To help provide equitable access to the public partitions of the cluster, the FAIRSHARE priority component is based on your recent usage of those partitions. If you have used fewer CPU minutes than someone else in the last week, then your jobs will receive a higher fairshare value.

The fairshare priority is the result of multiplying a weight stored in a variable, PriorityWeightFairshare, and a factor which is derived from the accounting database.

Tip

You inspect fairshare values for ALL users with this command:

Fairshare values
sshare -a | sort -k7nr | less

You should focus on the values in the right-hand-most column. Heaviest users of the cluster in recent days have values closer to 0.0. People who haven't run any jobs lately will have values closer to 1.0. Jobs submitted by the latter will be given higher fairshare priority values.

Age

In addition to fairshare, any pending job will accrue AGE priority over time. Currently (20240217) this maxes out to 100 over the course of a week.

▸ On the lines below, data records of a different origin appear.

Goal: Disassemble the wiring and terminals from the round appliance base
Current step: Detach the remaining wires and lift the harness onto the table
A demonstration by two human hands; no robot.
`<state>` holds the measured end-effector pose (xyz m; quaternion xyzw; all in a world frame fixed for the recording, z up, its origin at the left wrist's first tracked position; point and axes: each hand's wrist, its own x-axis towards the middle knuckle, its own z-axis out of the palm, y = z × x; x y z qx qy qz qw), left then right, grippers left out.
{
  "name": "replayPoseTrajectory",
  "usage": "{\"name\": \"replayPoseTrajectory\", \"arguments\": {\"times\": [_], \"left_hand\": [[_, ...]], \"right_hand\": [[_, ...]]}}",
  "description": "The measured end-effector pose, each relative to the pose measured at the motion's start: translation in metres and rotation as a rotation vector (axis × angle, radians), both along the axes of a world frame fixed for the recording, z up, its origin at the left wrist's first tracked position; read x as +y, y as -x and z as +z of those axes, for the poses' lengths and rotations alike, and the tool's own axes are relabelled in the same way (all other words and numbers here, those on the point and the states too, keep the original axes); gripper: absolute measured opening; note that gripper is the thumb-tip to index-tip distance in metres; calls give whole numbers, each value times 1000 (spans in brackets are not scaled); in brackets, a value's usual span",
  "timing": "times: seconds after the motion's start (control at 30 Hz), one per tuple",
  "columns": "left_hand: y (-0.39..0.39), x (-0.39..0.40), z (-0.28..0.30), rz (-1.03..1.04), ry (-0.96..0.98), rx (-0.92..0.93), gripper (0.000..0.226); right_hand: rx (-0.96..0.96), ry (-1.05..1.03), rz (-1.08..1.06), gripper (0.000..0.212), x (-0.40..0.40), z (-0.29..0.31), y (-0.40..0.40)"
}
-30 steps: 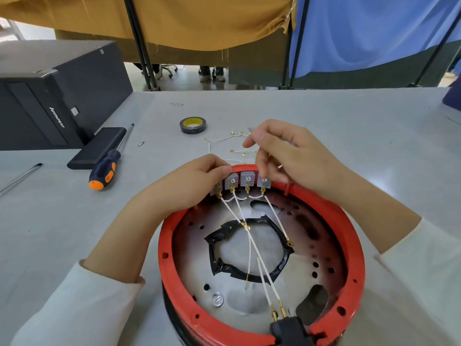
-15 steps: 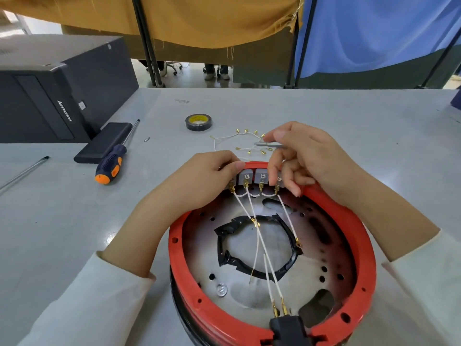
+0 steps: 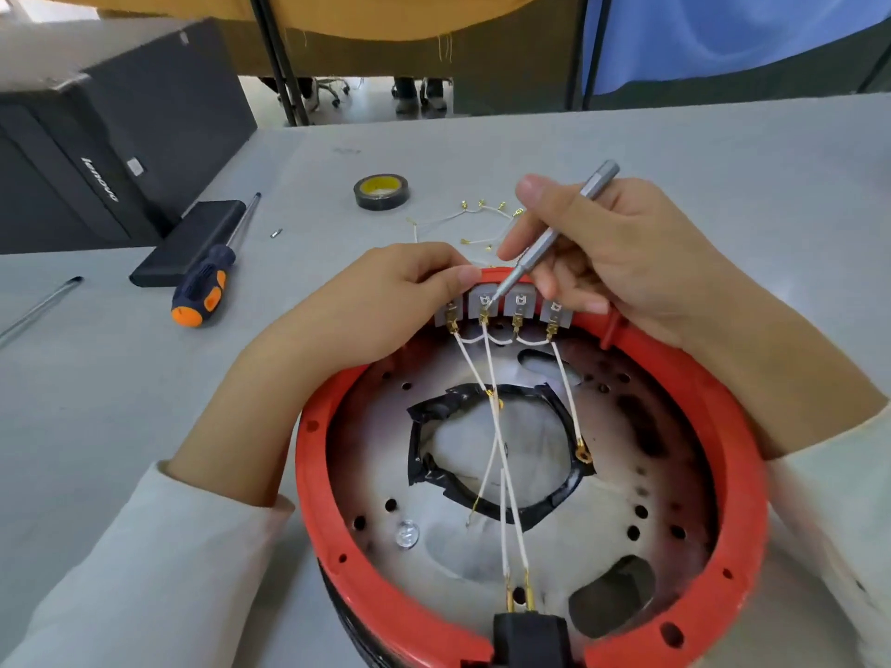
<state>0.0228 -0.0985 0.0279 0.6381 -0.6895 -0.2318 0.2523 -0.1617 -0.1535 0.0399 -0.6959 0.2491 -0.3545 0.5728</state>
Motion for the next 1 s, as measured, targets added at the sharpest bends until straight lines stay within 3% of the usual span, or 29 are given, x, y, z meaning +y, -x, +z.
{"name": "replayPoseTrajectory", "arguments": {"times": [0.13, 0.73, 1.0], "left_hand": [[0, 0, 0, -6, -2, -4, 23], [0, 2, 1, -8, -14, -19, 24], [2, 3, 1, 18, -12, -1, 25]], "right_hand": [[-25, -22, -17, 36, 2, 0, 1], [-44, -19, -100, 40, 8, 4, 3], [117, 86, -57, 37, 14, 20, 16]]}}
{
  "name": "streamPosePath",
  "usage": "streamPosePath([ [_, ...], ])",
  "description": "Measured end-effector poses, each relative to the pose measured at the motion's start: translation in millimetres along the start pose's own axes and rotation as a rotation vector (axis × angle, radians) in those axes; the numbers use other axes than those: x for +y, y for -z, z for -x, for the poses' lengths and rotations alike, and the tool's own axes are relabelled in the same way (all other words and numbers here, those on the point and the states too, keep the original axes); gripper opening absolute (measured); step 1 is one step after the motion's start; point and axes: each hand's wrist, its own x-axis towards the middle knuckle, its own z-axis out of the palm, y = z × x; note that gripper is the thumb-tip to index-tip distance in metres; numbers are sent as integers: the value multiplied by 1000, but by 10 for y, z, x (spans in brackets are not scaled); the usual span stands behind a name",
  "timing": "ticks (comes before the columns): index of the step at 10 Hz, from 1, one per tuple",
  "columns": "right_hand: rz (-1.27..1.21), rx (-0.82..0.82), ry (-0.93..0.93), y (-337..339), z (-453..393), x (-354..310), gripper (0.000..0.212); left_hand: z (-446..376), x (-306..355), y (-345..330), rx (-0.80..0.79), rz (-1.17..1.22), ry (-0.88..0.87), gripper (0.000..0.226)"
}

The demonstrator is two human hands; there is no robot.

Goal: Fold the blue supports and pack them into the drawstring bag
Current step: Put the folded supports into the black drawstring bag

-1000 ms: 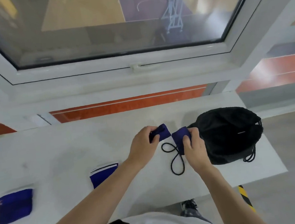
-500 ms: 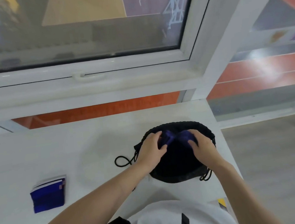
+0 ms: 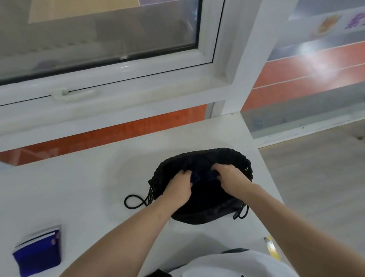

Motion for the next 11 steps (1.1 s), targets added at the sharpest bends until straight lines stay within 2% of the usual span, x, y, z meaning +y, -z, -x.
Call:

Job arrays which started running tasks many days ago will wind up with high age priority values for all of their future tasks. You can see that fairshare somewhat counteracts that age advantage.

If you decide that you want to change something about a pending job, consider whether you can do so using scontrol commands as described here instead of killing the job with scancel and resubmitting it. That would preserve the age priority your job has accrued.

Partition Priority

We have set this experimentally on the interactive partition to try to aid in quick access to (small) interactive sessions.


  1. This command's output will be incomplete if we begin using other priority factors.